### What is needed:
Whenever the word "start" appears on a line of the material below, that line is counted; state the total alone.

◆ ◆ ◆

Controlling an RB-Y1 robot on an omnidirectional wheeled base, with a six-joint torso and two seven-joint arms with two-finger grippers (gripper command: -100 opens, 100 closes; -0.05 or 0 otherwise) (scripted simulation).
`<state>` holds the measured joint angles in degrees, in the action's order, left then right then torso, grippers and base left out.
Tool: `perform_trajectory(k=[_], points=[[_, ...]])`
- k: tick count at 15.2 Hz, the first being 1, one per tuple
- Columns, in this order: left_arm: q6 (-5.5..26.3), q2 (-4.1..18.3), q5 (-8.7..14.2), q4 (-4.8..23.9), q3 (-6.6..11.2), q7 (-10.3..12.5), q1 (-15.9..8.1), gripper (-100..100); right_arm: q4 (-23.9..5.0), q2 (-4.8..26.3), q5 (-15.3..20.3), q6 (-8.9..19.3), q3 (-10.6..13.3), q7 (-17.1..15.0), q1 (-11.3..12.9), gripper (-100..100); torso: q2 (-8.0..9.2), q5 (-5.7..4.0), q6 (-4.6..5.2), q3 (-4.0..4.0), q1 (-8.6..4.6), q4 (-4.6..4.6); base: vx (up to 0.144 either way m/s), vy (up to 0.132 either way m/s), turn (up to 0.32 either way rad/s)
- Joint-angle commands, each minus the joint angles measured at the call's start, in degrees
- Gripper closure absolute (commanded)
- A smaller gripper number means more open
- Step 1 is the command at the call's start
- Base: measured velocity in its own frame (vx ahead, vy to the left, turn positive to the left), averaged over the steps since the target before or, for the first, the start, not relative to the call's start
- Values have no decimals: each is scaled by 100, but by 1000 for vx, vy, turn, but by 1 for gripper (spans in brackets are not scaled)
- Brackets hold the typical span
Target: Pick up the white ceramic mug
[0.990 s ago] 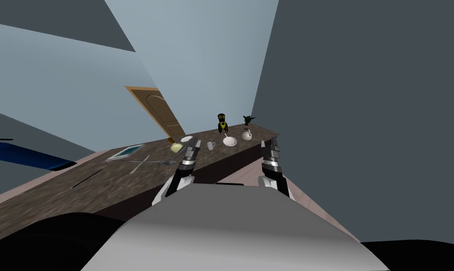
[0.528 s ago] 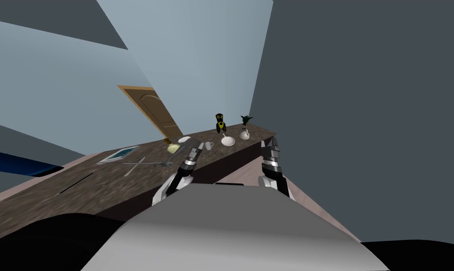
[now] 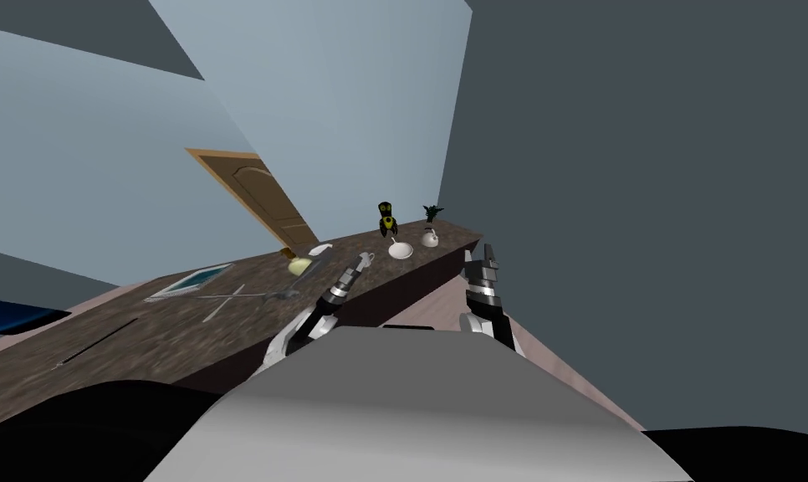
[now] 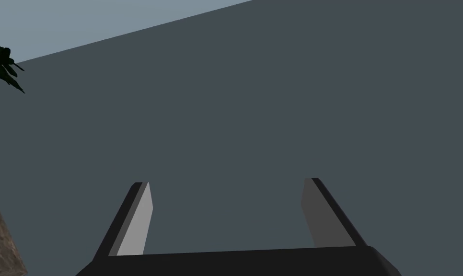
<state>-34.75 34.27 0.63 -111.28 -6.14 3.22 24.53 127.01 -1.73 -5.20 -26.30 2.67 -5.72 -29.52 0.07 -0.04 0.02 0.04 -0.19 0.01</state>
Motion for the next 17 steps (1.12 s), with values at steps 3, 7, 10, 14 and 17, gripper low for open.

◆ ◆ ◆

### Answer space:
3